• Dr Joanne Delange

Obesity and Vitamin D Status in Children Are Linked to Genomic Instability and Cancer




Epidemiological evidence, based on studies of human populations under real-world conditions, shows that obesity in childhood and adolescence is an independent risk factor for cancer and premature death in adulthood.


Researchers at the University of Westminster, London, working in collaboration with doctors at King's College Hospital, London, and St George's Hospital, London, have shown that obese children and adolescents experience higher levels of genomic instability, which potentially increases their risk of cancer in adulthood.


The researchers followed on from previous studies that claimed excess fat tissue can lead to increased inflammation and nutritional deficiencies, including vitamin D.


Obesity has previously been associated with micro-nutritional deficiencies, with obese children often found to be deficient in several micronutrients including iron, selenium, folate, zinc, and vitamins A, D and E. Though it is vitamin D deficiency that is increasingly being diagnosed in children in the UK and a causative association between obesity and vitamin D deficiency has shown that a 10% increase in BMI may reduce levels of vitamin D by 4.2%. Vitamin D is increasingly garnering attention due to its role in inhibiting inflammation, protecting cells from DNA damage, inducing cell-cycle arrest and promoting apoptosis.


Genomic instability is known to lead to an increased rate of DNA mutation in a cell and result in a higher likelihood of cancer development.

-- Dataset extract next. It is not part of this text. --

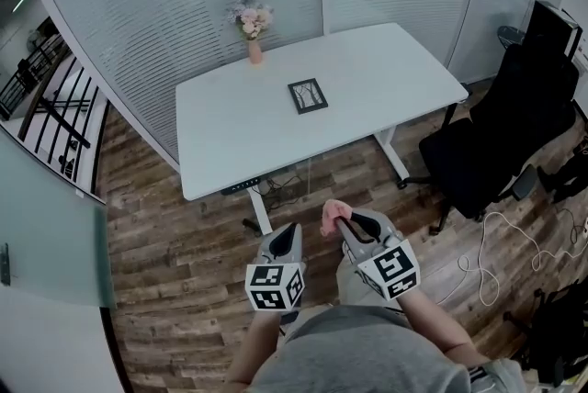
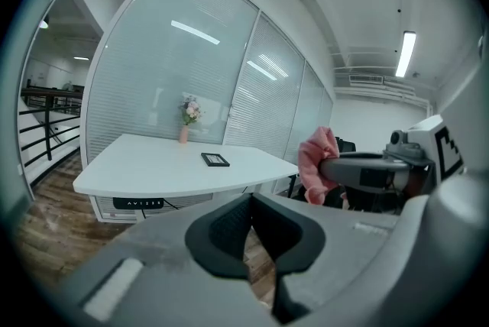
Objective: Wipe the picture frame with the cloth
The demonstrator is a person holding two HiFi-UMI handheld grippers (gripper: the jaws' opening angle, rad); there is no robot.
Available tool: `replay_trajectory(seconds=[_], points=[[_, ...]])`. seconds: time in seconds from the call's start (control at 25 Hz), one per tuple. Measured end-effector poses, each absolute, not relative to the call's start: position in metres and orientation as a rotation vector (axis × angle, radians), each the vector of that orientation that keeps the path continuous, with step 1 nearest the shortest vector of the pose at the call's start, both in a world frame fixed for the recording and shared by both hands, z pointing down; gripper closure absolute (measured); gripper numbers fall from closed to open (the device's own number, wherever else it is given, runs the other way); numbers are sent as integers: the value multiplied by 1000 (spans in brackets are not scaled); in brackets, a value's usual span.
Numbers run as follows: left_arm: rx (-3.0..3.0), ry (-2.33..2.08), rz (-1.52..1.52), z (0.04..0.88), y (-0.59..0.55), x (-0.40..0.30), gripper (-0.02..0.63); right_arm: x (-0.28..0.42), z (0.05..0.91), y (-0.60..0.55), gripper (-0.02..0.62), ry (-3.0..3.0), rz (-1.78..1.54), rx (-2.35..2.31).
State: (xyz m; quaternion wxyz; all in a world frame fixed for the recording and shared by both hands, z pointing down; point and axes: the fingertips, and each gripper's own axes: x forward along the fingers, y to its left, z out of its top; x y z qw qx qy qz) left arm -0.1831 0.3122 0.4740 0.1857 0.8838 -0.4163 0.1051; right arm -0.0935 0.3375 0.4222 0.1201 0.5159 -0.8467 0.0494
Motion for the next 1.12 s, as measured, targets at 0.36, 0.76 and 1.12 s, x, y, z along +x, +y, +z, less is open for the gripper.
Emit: replay_trajectory(seconds=[0.36, 0.76, 1.12], points=[[2476, -1197, 291, 475, 244, -141, 603, -48, 427, 262, 551, -2485, 152, 1503], [2433, -1257, 295, 473, 158, -98, 603, 1, 424, 168, 551, -2508, 175, 1452], [2385, -1318, 296, 472, 105, -61, 601, 38, 423, 104, 552, -2543, 179, 1386]])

Thus the scientists analysed a variety of measurements from children and adolescents with and without obesity to develop a new approach for predicting genomic instability.

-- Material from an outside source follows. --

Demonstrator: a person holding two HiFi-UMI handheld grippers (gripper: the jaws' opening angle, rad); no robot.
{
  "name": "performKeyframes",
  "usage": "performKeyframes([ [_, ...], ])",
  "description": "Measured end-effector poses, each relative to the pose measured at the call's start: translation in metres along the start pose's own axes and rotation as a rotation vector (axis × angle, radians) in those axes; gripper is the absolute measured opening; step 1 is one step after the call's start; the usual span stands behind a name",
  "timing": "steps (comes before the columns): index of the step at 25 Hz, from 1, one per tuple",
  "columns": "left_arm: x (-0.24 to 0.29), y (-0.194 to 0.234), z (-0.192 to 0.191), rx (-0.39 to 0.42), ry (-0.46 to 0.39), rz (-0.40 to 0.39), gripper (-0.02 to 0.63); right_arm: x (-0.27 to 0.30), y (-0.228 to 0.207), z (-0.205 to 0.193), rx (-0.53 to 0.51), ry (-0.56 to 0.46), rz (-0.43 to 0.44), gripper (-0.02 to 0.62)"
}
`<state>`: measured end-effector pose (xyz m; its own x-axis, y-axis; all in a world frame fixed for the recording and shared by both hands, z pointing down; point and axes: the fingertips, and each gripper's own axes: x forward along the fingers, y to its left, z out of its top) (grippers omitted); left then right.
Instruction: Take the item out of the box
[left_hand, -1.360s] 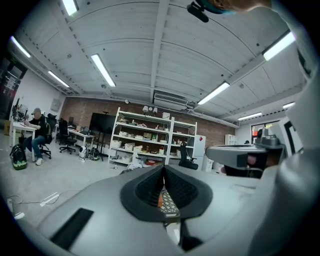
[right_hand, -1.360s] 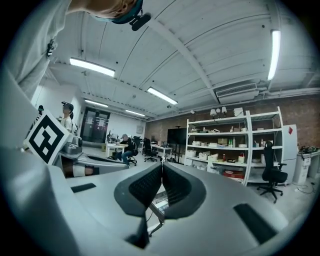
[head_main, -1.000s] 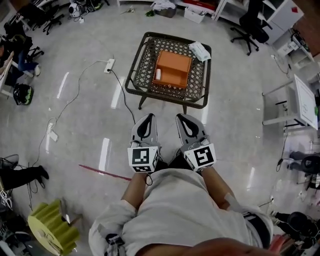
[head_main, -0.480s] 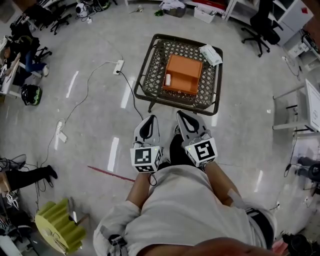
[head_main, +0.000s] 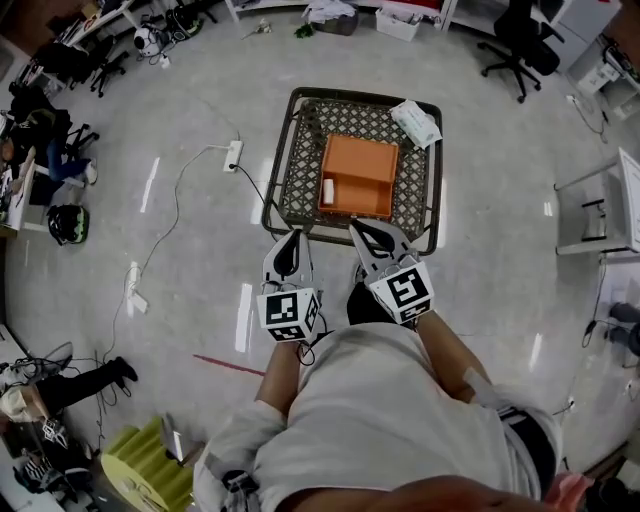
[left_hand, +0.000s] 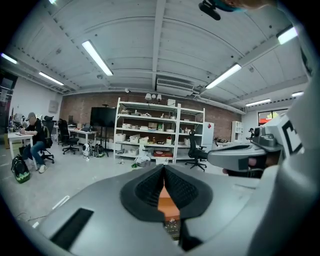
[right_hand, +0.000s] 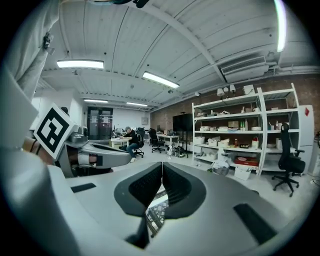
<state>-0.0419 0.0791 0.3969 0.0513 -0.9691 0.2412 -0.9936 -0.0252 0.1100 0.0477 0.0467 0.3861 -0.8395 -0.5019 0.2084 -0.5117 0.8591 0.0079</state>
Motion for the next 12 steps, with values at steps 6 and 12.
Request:
performKeyframes([
  [6,0.06,-0.002,0.003,0.018,0.072,0.019,0.011,0.035,-0.064,-0.012,0.014,0.101,0.033,0.005],
  [12,0.098,0.004,-0.019,-0.004,0.181,0.045,0.011,0.07,-0.105,-0.046,0.036,0.197,0.07,0.005],
])
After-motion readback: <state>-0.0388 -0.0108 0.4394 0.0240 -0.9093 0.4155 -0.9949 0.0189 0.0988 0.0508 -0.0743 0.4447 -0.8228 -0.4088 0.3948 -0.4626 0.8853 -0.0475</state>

132 children and adolescents aged 10–18 were involved in the study. Quantitative measurements of body composition, including BMI Z-score, waist and hip circumference, and body fat percentage were taken. In addition, inflammation and vitamin D levels in saliva and DNA damage through urine and cheek swab samples were also assessed to score for genomic instability.

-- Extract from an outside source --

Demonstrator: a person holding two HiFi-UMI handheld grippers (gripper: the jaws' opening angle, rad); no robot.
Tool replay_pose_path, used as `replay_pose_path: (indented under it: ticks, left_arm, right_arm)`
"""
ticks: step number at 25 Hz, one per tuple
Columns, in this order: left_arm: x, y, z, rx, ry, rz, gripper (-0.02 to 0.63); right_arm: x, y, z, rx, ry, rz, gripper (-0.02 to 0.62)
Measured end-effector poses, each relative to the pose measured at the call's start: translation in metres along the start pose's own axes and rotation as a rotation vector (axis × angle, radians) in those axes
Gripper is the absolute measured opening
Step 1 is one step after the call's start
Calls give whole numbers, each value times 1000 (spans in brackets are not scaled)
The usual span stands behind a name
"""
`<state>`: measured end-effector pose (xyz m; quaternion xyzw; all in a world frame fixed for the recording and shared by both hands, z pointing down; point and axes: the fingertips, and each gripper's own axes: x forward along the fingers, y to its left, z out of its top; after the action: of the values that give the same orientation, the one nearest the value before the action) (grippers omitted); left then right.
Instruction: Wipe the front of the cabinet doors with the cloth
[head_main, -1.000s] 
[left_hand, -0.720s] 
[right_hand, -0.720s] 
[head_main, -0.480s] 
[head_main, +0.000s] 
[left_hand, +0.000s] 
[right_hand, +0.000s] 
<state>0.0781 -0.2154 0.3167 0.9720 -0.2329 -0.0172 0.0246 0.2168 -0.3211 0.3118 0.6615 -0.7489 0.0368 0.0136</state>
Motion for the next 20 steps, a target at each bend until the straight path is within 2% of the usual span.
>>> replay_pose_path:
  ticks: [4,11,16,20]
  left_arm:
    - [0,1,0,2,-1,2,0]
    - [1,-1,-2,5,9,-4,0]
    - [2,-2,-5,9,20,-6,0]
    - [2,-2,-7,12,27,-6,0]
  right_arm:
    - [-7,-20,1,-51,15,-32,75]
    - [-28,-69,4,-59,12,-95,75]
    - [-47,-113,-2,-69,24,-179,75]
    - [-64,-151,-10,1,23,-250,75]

The results from the cross-sectional study that recruited participants from schools and paediatric obesity clinics in London were published in the International Journal of Obesity. The researchers found that obesity, vitamin D levels and oxidative DNA damage are three significant predictors of genomic instability that, taken together, could allow for non-invasive monitoring and predictive modelling of genomic instability in young patients with obesity.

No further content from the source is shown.